Software infrastructure to make it work
While Python programmers don’t need anything but scikit-learn to begin machine learning models development (at least for structured tabular data), R admirers have too much choice: deprecated caret and mlr packages as well as more recent, actively developing mlr3 and tidymodels. We recommend focusing on studying the latest despite so many caret/mlr use cases can be found on the Internet.
Both mlr3 and tidymodels packages provide general framework for machine leaning models development, including interfaces for vast majority of ML algorithms implementations, (cross-)validation schemes, preprocessing steps and performance metrics. The choice between them is highly opinionated. Suggested simple rule of thumb:
if you prefer more functional, less object-oriented programming and/or relies on tidyverse in your work, tidymodels is the choice;
if you are familiar with Python scikit-learn and object-oriented programming paradigm with mutable objects, mlr3 will be the best match.
It’s necessary to point out one important difference between scikit-learn and R frameworks with similar functionality. scikit-learn itself implements bunch of ML algorithms, and many external implementations like xgboost are created with sklearn-compatible interface included.
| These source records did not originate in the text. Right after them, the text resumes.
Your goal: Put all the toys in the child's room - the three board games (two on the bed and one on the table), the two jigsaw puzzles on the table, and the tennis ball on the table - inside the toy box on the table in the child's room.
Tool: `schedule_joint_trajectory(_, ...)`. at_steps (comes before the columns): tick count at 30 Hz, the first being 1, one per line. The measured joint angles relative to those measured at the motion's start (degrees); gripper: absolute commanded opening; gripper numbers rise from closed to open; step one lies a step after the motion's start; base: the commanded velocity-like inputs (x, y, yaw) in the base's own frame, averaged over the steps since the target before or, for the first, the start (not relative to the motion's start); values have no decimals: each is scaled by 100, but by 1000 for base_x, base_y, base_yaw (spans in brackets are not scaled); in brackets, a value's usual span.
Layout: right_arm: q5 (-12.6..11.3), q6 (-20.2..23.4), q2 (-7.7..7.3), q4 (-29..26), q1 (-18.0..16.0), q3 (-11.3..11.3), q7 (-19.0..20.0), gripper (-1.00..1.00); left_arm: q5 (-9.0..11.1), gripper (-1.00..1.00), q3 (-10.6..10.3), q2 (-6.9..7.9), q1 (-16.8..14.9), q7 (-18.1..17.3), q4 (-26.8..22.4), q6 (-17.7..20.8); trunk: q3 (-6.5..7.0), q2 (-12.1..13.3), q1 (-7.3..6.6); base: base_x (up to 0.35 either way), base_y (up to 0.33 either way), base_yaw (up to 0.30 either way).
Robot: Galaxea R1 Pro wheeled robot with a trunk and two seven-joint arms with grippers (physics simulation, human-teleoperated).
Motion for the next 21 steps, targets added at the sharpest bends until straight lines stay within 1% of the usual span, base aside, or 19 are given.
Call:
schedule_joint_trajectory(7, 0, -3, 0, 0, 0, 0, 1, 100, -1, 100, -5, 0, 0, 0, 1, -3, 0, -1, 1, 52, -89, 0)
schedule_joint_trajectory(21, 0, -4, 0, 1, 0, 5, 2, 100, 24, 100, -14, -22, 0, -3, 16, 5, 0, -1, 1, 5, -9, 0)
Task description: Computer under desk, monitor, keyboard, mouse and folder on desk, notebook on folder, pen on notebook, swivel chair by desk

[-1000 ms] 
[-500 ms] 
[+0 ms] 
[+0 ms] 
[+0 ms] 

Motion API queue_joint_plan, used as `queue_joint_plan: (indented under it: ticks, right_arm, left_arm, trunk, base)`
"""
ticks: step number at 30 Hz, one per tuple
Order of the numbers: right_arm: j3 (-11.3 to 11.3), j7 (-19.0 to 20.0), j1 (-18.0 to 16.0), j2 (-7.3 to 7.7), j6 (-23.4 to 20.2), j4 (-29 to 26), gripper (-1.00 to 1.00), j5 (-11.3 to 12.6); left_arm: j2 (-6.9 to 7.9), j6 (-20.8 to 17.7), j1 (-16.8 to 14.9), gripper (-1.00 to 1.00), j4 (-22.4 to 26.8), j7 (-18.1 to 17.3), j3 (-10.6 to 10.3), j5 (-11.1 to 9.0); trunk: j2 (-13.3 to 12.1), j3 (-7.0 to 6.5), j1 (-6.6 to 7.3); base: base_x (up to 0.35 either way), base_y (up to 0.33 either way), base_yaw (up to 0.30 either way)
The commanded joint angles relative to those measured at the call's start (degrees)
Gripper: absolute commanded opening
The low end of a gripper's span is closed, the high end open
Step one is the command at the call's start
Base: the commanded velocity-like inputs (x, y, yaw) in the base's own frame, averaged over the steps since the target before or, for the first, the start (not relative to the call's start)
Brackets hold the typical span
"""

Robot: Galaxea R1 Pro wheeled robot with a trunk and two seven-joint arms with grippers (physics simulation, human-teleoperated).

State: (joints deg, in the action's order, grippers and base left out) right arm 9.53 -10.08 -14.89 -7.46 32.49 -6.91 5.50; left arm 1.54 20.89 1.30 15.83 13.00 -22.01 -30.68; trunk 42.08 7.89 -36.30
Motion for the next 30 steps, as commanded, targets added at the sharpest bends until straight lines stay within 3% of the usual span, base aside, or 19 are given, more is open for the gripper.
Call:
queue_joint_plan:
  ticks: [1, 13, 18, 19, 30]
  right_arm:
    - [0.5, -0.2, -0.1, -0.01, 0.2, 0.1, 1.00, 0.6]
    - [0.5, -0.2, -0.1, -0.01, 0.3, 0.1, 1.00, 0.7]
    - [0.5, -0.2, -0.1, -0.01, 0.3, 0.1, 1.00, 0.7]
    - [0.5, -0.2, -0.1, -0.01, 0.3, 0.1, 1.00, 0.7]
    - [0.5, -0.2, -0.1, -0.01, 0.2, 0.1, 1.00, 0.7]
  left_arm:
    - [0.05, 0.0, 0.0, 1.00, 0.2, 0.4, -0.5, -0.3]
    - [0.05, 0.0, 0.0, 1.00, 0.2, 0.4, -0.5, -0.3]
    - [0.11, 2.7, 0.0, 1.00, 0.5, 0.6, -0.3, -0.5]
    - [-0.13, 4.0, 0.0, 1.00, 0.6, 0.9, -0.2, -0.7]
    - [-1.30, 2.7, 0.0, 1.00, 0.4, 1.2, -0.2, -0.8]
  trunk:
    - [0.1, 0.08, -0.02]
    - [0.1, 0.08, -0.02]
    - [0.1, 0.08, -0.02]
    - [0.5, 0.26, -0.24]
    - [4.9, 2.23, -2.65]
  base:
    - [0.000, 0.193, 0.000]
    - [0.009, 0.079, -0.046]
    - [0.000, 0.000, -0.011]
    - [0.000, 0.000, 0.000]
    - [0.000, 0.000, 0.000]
On the contrary, R packages mentioned above are solely wrappers over algorithms provided by the other packages. But even these packages are developed without regard of interfacing with mlr3/tidymodels/etc., all required unification is already done. So we can use any supported model without memorizing multiple names for the equivalent model parameter (like number of iterations in xgboost, catboost and lightgbm) or doing input data types conversion.
We haven’t said anything about many important topics like model interpretation, reproducibility, deep learning and MLOps to keep things simple and to save some room for further publications. This guide should be considered just as starting point for mastering machine learning, particularly in biomedical research applications.